Exercise directions
What you return must be exactly the lines from the one containing "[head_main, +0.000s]" through the close of the listing, both included.

Data extract
= Beginning of Section =
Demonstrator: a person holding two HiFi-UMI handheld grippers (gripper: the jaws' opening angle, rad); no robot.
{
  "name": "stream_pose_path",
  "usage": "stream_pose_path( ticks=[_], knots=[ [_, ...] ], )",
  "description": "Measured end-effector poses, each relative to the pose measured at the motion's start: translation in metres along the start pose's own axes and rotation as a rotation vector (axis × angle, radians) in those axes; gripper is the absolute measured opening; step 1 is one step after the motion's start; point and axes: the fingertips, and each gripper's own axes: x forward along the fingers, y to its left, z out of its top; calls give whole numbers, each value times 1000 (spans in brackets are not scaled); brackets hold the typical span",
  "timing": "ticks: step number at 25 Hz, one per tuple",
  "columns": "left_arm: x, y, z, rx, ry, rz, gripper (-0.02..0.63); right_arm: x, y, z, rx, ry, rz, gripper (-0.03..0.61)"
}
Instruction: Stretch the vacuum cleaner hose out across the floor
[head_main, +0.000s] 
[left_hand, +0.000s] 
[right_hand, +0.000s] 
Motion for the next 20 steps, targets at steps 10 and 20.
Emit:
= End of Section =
Response to this task
[head_main, +0.000s] 
[left_hand, +0.000s] 
[right_hand, +0.000s] 
Motion for the next 20 steps, targets at steps 10 and 20.
Emit:

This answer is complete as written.